To bring into stark(er) relief just how problematic land grabs are, let’s look at those latter cases a bit closer. In 2010 Ethiopia was home to 2.8 million people in need of emergency food aid, yet this country had concurrently sold more than 600,000 hectares of agricultural land to transnational companies that export the majority of their produce. A separate deal inked with Saudi Arabia and worth 100 million USD offered centennial leases to grow and export rice, wheat, and barley. Meanwhile, the WFP has spent 116 million over 5 years in emergency food aid. Apparently, no one in the Ethiopian government has taken an economics course. Like, ever. Upwards of 30 countries and companies have leased land within Ethiopia. Meanwhile, in Sierra Leone, the EU firm Addax Bioenergy promised that, in exchange for 40,000 hectares on which to grow crops for use as biofuels, they would employ 2,000 persons they had displaced and promised that the swamps included in their purchase would be protected. Instead, the swamps were drained and only 50 jobs created.

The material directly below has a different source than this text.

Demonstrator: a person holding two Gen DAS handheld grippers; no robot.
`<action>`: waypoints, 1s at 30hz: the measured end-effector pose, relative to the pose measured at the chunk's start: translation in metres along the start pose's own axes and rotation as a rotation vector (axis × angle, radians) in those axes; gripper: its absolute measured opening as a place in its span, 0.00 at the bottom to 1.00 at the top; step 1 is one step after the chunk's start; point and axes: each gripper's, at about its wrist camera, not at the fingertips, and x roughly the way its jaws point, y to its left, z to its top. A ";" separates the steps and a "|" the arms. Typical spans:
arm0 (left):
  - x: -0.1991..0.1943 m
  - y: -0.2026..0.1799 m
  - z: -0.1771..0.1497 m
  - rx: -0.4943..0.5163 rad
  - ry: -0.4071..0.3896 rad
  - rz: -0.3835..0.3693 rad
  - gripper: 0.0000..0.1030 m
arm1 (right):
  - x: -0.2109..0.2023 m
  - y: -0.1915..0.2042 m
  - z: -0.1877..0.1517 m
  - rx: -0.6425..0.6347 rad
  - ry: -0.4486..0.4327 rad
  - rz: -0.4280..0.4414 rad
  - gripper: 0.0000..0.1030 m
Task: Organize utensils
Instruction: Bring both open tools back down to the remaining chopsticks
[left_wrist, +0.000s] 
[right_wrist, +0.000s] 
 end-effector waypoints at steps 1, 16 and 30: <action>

For our purposes, though, the most interesting attempt at a land grab can be found in Madagascar. There, in 2009, Daewoo Logistics, a South Korean agriculture firm, leased half the island’s arable land. The details of the agreement were astounding – the land would be rent-free, all of the food grown would be exported, and the displaced farmers were not to be compensated. The people rioted, ultimately resulting in a coup.

Even the US intelligence community is starting to take notice. In March of last year, the Director of National Intelligence identified ‘competition and scarcity involving natural resources’ (his specific use of the term ‘resource shocks’ had definite notes of agflation) as potential national security threats on a par with global terrorism, cyberwar, and nuclear proliferation. For what it’s worth, though, it will most likely be some time before the US feels the pinch of food scarcity (with the exception of foodie staples like limes and avocados). One in that slew of articles linked to referred to it as the Saudi Arabia of grain (Iowa alone grows more grain than all of Canada!), which is both nicely evocative and suggests a future in which we focus on feeding ourselves and leave the rest of the world to burn.